Moments later a struggling and enraged Kitty Parker Ellis appeared in the main bar, flanked by the two largest policemen. The sniggering men confided in him that when they apprehended her, she had been engaging in some decidedly unheterosexual behaviour with her female friend who even now was being held by the other policemen down at the local station. Nancy was not the only one with the wandering eye, it seemed.
‘How dare you, detective? You have no right to come in my flat at any time! You need some sort of warrant!’
‘Not at all, my dear’ he replied. A crowd had gathered to witness his moment of triumph.
‘What do you want? Haven’t you caused enough trouble?’ she railed on, red in the face. ‘Tell me what you want now, or I’ll telephone my father. He’s a judge, you know’
‘You won’t intimidate me, Kitty. Graham, come forward’ Warwick said, gesturing.
‘You!’ Kitty reacted angrily as the barman came forward, matching her in height. Kitty spat on the floor at his feet.
‘You… you murderess!’ Graham shouted. ‘You killed my dear Nancy!’
‘Don’t you dare mention her name!’ Kitty retaliated ‘You’re a damned liar, Graham! I would never have harmed her. She loved me. Only me!’
‘She would never love someone who treated her as you did…’
‘Rubbish!’ Kitty cried. ‘Detective, I would never have hurt her. This… this yob, this barman, he was obsessed with her. He wouldn’t leave her alone’
‘Do you deny her murder?’ Graham asked again. He was circling the girl like an animal.
‘Yes! Of course!’
Kitty began to cry softly. Then, as one of the detectives reached in his pocket for a handkerchief to dry her tears, she sprung free of their grip and set upon Graham. The barman was caught unawares and hit his head against a table as the pair fell onto the floor. Kitty was like a wild beast, spitting, scratching his face and easily setting off the men who tried to tear her away. Warwick grasped her under the arms but was dispatched swiftly. The pair were a whirl of blood and rage. All of a sudden, just as the situation looked hopeless, Graham turned the pair over and trapped the woman’s hands behind her head.
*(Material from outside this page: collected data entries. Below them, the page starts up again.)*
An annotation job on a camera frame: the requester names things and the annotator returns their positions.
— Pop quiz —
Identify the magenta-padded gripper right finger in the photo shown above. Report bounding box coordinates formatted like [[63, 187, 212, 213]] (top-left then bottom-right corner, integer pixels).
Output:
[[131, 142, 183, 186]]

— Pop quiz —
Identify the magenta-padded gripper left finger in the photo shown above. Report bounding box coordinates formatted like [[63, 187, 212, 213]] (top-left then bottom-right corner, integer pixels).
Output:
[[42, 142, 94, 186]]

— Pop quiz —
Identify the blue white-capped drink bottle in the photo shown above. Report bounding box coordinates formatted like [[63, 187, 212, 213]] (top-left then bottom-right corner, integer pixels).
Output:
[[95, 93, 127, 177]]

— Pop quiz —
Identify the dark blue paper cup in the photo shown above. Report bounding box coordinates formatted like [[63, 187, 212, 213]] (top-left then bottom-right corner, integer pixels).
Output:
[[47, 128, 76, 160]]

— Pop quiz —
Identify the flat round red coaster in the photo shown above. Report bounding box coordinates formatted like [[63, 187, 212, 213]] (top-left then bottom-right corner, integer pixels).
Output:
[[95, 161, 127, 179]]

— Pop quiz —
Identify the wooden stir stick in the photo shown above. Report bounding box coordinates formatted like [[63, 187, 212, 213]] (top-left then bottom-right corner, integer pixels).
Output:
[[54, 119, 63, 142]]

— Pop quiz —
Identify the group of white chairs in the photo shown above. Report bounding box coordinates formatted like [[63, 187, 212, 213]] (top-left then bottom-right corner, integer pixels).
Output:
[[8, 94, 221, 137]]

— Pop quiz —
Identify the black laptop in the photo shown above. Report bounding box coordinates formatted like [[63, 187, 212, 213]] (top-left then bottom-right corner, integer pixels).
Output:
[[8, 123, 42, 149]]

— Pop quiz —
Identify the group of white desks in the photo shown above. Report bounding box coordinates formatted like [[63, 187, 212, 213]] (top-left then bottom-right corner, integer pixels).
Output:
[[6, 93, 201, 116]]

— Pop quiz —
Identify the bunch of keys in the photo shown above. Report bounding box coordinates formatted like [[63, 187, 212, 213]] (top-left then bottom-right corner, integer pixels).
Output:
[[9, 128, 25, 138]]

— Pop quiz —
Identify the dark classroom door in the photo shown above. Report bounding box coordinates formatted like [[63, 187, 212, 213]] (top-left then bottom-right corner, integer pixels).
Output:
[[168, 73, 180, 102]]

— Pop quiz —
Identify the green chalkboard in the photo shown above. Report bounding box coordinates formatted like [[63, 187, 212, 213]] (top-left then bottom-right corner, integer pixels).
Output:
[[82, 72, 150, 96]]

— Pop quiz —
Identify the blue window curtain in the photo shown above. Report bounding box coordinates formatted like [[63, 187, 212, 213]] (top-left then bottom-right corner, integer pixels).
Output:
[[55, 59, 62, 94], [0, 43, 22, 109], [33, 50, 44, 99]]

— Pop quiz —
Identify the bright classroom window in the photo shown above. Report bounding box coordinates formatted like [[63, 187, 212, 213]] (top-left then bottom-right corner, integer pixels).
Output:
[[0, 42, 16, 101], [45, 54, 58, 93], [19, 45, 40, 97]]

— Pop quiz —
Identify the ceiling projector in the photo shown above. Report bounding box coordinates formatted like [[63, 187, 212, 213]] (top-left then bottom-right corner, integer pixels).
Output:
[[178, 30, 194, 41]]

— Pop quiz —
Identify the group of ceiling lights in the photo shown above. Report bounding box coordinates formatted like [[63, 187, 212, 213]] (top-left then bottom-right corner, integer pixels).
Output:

This swift movement ended the fight. The two lay there, breathing heavily in perfect compliance, as the pub fell deathly silent.
‘Admit it’ Warwick demanded.
‘It was’ Kitty said, eyes closed, in the smallest of voices ‘an accident. I was angry. She said it was all over. We were fighting, and I pushed her. The window wasn’t locked. Bloody never locked it, even though I asked all the time! I looked… and she was… On the pavement’
The woman began to sob, genuinely this time. Graham nodded grimly and Warwick passed him a pair of handcuffs. Kitty sat up, defeated, and was passed to the policemen. The detective lay a comforting hand on Graham’s wide shoulders. They turned to go.
‘Please don’t expose me’ Kitty said suddenly. ‘Please, detective. It was an accident. If you turn me in, I’ll be ruined. My work will never be shown again. Have a heart’
‘That, my dear, is a matter for the police. I am not interested in judgement; only justice.
And with that, a fine epithet he thought, he allowed the policemen to lead Kitty outside to a round of applause from waiting bohemians and drunkards. The blonder, rattier of the policemen congratulated him.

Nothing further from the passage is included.